EXERCISE PROMPT » Reproduce word for word every line of the entries below, from the line containing "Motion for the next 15" through the final line, and nothing else.

Dataset records
--*--
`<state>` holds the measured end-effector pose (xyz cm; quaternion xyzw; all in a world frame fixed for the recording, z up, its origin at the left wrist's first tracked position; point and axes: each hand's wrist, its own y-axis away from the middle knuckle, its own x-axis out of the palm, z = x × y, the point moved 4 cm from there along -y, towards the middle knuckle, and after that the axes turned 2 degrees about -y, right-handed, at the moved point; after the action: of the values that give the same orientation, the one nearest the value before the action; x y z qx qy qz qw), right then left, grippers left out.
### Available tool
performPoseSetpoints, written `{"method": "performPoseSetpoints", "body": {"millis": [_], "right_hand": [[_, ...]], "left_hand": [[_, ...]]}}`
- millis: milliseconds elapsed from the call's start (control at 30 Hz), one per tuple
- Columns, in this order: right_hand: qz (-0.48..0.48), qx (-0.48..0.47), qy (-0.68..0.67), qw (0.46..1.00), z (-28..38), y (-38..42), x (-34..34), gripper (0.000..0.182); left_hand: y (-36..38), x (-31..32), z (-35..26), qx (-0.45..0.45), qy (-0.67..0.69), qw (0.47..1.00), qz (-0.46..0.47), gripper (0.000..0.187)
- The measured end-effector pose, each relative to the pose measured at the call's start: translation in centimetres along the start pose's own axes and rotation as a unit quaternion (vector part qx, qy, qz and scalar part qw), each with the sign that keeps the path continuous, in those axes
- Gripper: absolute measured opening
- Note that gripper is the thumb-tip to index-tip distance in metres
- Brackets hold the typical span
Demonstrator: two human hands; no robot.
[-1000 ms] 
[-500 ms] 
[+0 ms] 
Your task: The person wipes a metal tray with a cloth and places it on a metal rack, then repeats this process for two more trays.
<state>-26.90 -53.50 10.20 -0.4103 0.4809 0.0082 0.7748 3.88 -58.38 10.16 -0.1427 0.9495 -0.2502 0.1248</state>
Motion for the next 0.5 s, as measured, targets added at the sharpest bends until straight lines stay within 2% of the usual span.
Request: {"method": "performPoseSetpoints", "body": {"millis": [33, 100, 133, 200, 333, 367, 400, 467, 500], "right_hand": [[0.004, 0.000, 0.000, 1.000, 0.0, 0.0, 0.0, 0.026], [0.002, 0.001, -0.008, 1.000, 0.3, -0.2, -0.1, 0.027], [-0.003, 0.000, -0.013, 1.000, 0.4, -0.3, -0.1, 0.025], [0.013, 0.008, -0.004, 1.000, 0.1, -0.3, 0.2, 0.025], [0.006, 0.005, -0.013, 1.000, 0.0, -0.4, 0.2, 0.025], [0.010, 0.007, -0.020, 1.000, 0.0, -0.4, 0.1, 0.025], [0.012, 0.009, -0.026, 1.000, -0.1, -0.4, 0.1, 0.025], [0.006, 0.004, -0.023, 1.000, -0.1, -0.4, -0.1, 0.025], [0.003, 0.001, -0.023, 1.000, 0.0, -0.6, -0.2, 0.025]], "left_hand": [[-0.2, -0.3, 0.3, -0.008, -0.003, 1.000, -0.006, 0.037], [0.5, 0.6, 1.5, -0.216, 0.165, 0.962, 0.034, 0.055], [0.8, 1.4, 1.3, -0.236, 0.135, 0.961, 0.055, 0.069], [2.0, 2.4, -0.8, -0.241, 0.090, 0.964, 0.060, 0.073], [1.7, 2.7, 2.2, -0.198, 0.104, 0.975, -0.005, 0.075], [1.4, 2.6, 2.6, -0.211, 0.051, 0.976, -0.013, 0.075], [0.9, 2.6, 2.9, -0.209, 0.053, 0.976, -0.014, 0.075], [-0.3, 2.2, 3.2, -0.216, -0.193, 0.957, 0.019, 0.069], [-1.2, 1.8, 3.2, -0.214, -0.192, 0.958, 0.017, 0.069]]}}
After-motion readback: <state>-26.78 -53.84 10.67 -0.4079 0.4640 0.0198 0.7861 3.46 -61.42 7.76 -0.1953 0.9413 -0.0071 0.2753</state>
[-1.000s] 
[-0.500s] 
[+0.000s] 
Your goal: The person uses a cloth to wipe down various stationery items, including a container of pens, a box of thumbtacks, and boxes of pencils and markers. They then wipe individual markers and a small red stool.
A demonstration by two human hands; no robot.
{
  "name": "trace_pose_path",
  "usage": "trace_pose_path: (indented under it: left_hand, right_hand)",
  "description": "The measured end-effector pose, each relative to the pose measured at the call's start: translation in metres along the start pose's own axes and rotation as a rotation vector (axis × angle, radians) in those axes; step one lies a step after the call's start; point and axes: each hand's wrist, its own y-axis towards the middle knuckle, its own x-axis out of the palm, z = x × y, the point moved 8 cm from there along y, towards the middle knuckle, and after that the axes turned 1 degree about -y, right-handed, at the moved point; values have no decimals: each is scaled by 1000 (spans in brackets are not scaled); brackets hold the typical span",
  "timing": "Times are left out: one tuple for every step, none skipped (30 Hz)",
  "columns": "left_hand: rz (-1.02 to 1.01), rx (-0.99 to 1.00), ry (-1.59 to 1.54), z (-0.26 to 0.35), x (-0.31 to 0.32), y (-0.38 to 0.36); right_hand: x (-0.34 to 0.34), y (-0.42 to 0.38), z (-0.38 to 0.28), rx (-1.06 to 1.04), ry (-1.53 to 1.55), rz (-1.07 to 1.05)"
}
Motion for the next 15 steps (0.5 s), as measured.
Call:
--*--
RESULT »
Motion for the next 15 steps (0.5 s), as measured.
Call:

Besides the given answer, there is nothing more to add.